- _WHAT YOU ARE ASKED TO DO_
Lines from the one containing "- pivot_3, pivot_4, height" through the last line of the material below: print these exactly, and only these.

[Opening DATA EXCERPT section]

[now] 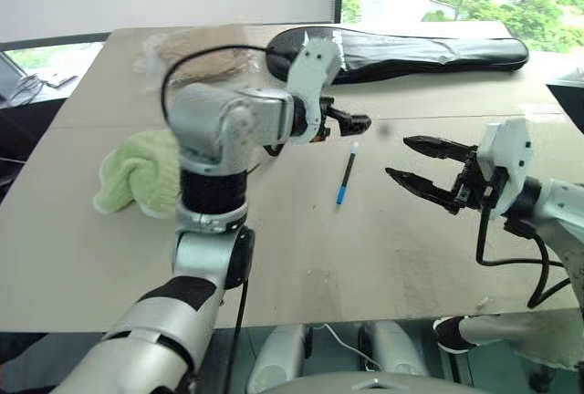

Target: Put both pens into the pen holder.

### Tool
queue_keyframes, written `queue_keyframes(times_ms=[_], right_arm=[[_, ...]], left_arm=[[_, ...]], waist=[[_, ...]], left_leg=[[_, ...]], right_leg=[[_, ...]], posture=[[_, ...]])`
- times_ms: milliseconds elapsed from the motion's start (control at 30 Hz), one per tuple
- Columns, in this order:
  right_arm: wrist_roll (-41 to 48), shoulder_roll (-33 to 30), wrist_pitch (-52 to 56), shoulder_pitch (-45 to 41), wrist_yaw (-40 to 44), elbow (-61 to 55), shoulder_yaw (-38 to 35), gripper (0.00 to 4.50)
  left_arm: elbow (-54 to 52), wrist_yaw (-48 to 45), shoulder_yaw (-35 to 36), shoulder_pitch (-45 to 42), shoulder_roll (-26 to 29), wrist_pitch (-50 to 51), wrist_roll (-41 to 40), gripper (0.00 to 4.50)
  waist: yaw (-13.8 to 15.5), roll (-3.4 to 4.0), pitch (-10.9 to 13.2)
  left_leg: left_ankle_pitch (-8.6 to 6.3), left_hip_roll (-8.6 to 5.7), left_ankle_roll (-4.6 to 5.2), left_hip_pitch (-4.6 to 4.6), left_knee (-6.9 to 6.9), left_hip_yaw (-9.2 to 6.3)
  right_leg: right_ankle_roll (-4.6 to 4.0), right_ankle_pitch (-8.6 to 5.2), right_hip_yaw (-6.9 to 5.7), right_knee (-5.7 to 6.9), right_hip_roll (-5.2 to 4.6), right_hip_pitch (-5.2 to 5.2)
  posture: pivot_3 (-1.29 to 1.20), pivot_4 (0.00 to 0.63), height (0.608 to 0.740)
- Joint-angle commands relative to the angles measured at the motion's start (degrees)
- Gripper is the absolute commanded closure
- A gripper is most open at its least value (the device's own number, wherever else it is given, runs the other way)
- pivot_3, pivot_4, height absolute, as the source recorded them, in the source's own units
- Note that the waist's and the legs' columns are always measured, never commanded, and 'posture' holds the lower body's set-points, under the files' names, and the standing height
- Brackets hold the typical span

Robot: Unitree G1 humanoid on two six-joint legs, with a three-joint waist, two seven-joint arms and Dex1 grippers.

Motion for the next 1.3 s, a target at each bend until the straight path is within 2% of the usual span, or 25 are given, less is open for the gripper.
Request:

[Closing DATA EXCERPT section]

- _SOLVED PROBLEM_
- pivot_3, pivot_4, height absolute, as the source recorded them, in the source's own units
- Note that the waist's and the legs' columns are always measured, never commanded, and 'posture' holds the lower body's set-points, under the files' names, and the standing height
- Brackets hold the typical span

Robot: Unitree G1 humanoid on two six-joint legs, with a three-joint waist, two seven-joint arms and Dex1 grippers.

Motion for the next 1.3 s, a target at each bend until the straight path is within 2% of the usual span, or 25 are given, less is open for the gripper.
Request:

What has been written here completes the answer.